Item 2.  Code of Ethics.

 

  (a)

The Registrant, as of the end of the period covered by the report, has adopted a code of ethics that applies to the Registrant’s principal executive officer, principal financial officer, principal accounting officer or controller, or persons performing similar functions, regardless of whether these individuals are employed by the Registrant or a third party.

 

  (b)

Not applicable.

 

  (c)

During the period covered by the report, no amendments to the provisions of the code of ethics adopted in Item 2(a) above were made.

 

  (d)

During the period covered by the report, no implicit or explicit waivers to the provisions of the code of ethics adopted in Item 2(a) above were granted.

 

  (e)

Not applicable.

 

  (f)

The Registrant’s Code of Ethics is attached as Exhibit 12.A.1 hereto.

Item 3.  Audit Committee Financial Expert.

The Board of Directors of the Registrant has determined that the Registrant has at least one audit committee financial expert serving on its audit committee. The Board of Directors has determined that each of the independent directors is an “audit committee financial expert.” Each of Gordon A. Baird, Chris LaVictoire Mahai and Thomas W. Hunersen is “independent” as defined in paragraph (a)(2) of Item 3 to Form N-CSR.

Item 4.  Principal Accountant Fees and Services.

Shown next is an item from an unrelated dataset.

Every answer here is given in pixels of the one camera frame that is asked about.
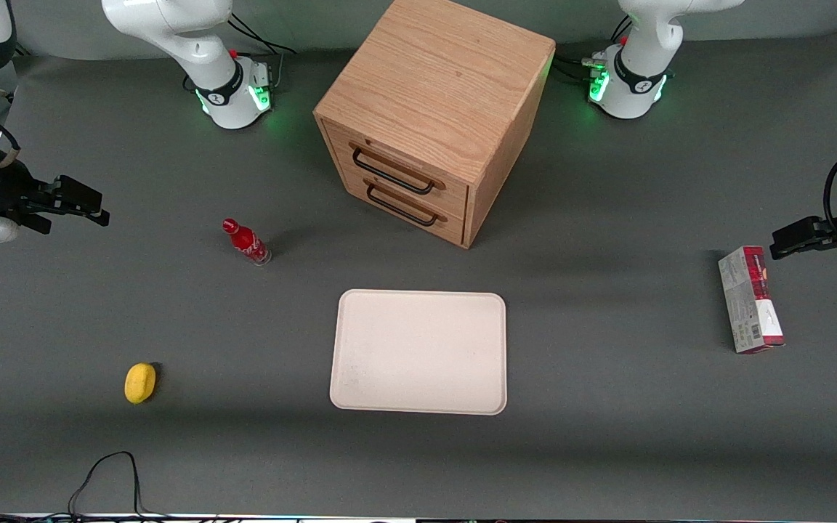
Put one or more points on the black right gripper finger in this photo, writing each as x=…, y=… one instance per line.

(a)    Audit Fees:    The aggregate fees billed for each of the last two fiscal years ended November 30, 2014 and 2013 for professional services rendered by the principal accountant for the audit of the Registrant’s annual financial statements or services that are normally provided by the accountant in connection with statutory and regulatory filings or engagements were $89,100 and $85,700, respectively.

(b)    Audit-Related Fees:    The aggregate fees billed in each of the last two fiscal years ended November 30, 2014 and 2013 for assurance and related services by the principal accountant that are reasonably related to the performance of the audit of the Registrant’s financial statements and are not reported under paragraph (a) of this Item were $2,421 and $5,540, respectively. These fees are for out-of-pocket expenses related to travelling to complete the Registrant’s audit and additional board meeting attendance.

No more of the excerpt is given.